I could not get them to step up, but I was about to pick the female up and took her out of the cage and placed her on my shirt. I was able to give her lots of scratches which she loved. I still couldn't get her to step up, but I placed her on my finger and she stayed there nicely, I then gave her more scratches and she even let me give her a kiss. She saw my finger and did not bite it, just did a very soft nibble. 

I then tried the male and he was a bit more cautious of me, but the same thing happened. He allowed me to pick him up and place him on my shirt. He did screech a little once on my shirt, but settled down nicely.
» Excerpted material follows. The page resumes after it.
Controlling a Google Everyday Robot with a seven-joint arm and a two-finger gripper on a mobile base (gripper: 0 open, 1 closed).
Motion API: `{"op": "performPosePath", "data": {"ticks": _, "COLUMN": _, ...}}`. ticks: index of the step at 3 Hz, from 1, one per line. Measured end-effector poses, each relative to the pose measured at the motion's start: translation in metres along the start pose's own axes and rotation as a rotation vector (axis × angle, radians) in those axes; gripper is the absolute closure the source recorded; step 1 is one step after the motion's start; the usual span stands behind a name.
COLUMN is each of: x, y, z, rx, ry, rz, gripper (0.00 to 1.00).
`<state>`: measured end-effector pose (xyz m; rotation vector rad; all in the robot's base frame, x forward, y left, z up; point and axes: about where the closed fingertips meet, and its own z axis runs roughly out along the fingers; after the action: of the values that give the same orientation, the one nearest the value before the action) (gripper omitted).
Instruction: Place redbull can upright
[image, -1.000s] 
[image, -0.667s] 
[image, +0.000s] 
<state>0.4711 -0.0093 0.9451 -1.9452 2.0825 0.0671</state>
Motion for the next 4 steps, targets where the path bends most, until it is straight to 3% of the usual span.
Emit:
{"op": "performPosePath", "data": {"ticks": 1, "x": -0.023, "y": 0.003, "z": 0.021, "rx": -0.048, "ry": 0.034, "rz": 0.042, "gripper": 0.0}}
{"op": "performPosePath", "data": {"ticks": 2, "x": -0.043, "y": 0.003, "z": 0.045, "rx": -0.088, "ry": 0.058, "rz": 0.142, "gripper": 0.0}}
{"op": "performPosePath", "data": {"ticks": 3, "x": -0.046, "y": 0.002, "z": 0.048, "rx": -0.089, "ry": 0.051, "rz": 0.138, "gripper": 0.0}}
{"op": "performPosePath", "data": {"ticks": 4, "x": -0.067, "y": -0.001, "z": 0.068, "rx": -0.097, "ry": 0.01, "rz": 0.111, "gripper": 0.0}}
He excepted scratches from me also. I placed him on my finger like the female and again he allowed me to give him scratches and everything without trying to get away. He also gave my hand a few nibbles, but no bites. 
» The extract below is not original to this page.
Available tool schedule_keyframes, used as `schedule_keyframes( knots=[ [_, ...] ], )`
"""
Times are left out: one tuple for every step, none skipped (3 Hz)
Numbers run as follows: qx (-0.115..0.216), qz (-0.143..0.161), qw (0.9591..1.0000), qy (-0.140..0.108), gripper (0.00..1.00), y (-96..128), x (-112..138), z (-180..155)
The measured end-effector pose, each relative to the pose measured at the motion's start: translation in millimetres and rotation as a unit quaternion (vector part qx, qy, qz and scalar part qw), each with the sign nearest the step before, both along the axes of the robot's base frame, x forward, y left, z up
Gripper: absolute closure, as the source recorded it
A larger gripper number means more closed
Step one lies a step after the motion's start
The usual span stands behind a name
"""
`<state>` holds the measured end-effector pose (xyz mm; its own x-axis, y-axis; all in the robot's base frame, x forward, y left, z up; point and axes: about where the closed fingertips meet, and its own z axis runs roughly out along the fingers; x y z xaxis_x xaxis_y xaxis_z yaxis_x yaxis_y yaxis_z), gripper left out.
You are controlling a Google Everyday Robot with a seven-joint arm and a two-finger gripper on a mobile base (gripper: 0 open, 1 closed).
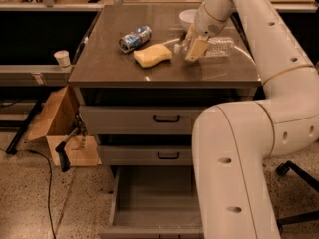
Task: Place water bottle into bottom drawer
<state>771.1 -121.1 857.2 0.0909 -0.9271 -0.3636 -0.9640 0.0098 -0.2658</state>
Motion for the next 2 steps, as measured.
schedule_keyframes(
  knots=[
    [0.021,0.024,0.9993,-0.019,1.00,-13.5,-14.1,18.9],
    [0.042,0.036,0.9981,-0.027,1.00,-34.2,-43.1,28.6]
  ],
)
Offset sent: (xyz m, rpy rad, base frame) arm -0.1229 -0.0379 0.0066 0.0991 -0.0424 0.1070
I was very impressed and super surprised by all of this especially being that they are a bonded pair. When I had one out of the cage the other did not seem to mind, which normally this pair goes insane if they are separated. I didn't even use any treats!!!

I am just amazed that this even happened and thought I would share this with you.


----------



## chloe92us (Jul 12, 2011)

YYYAAAAAAAAYYYYYYY!!!!! All your work is paying off!


----------



## Georgiee (Sep 2, 2011)

Congratulations! Sounds like you've worked really hard and they clearly both trust you!


----------



## Lucky Duck (Jul 23, 2011)

It's actually interesting ... I never actually tried to touch them before being as they are breeders, but they are very, very used to me. I spend alot of time in the bird room just sitting there with the birds, watching them, talking with them, and whistling to then. Not to mention the cleaning of cages and such. This pair has been my favorite being that they are always so curious of me and always greet me, so I have spent tons of time in the bird room with them which clearly has helped a great deal. 

The thought never crossed my mind to try and tame them until I went to feed them the other day and my finger kind of grazed them and they didn't move. Obviously my time in the bird room has paid off. I had them out today for a little bit and they enjoyed some head scratches again.


----------



## Crys_LJ (Jul 21, 2011)

Wow, congrats! Hey, I think that's a good thing. It took years. but maybe your birds are finally trusting you.


----------



## roxy culver (May 27, 2010)

That's so awesome!!!


----------